- Born: August 31, 1942
- Died: May 16, 1999 (aged 56)
- Occupation: academic
- Known for: Non-equilibrium thermodynamics, modelling insulin production
- Awards: Guggenheim fellowship (1986-1987)

Academic background
- Alma mater: University of Oregon
- Thesis: A new approach for the justification of ensembles in quantum statistical mechanics. (1969)
- Doctoral advisor: Terrell Hill

Academic work
- Discipline: Biologist
- Sub-discipline: Thermodynamics
- Institutions: University of California, Davis
- Notable works: Statistical Thermodynamics of Nonequilibrium Processes

= Joel Keizer =

American biologist (1942-1999)

Joel E. Keizer (31 August, 1942 - 16 May, 1999) was an American biologist and university professor. He is principally known for his work in non-equilibrium thermodynamics and mathematical modelling of cellular phenomena, in particular human production of insulin.

== Canonical theory ==

Canonical theory is a molecular theory developed by Keizer and coworkers which claims to explain many physical, chemical, and biological processes in an unified and canonical way. Ronald F. Fox and Keizer showed the application of the canonical theory to chaos.

Keizer used the canonical form for the first formulation of statistical thermodynamics valid in far from equilibrium regimes, where the Onsager reciprocal relations and the Albert Einstein formula for the fluctuations do not work.

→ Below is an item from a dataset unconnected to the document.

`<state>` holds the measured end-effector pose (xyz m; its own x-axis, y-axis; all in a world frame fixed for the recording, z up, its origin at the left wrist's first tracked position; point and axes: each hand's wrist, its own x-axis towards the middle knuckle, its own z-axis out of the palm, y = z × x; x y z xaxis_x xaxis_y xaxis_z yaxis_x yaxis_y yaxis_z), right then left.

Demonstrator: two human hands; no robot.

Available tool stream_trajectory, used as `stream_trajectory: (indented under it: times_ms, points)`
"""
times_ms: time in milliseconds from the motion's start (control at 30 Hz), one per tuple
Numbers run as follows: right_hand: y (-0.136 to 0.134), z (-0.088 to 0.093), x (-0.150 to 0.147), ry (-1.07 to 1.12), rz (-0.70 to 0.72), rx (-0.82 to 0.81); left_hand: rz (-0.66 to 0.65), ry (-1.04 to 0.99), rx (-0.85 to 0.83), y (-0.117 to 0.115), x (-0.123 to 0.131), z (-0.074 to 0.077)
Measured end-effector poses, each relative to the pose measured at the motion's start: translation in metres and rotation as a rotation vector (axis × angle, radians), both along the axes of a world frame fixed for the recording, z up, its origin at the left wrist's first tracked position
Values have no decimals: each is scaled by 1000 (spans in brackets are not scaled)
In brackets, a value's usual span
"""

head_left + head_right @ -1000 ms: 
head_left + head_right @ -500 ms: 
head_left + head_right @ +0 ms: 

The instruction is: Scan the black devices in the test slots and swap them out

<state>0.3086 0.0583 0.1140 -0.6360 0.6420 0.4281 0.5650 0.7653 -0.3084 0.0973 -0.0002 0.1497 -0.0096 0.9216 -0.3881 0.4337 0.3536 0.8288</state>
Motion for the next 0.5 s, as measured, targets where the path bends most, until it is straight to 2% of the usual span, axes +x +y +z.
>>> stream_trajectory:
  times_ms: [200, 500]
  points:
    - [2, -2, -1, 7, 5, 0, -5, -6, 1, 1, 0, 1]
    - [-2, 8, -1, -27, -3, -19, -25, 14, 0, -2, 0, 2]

Keizer also provided fluctuating generalizations of the Boltzmann equation and of hydrodynamics (fluctuating hydrodynamics). The applications of his work to biology are the reason that he was considered as one of the pioneers in the field of computational biology. Cosma Shalizi wrote: Chapter five applies the canonical theory to various chemical and electrochemical processes. There is a detailed comparison of a model based on the formalism to actual experimental data for a calcium-regulated potassium channel in muscle cells, yielding remarkably close agreement (especially since the channel is really just a single molecule!)... Keizer was, until his premature death in May, 1999, an active and talented scientist who played a significant role not merely in the development of the formal structure of far from equilibrium thermodynamics, but also in its application to experiment, especially in biology. Unlike a number of others who have attempted such cross-overs, he made it work.

Besides the unification of disparate topics as chemical reactions, hydrodynamics, or heat transport in solids, the canonical theory has been applied to solving the problems of traditional disciplines as statistical mechanics.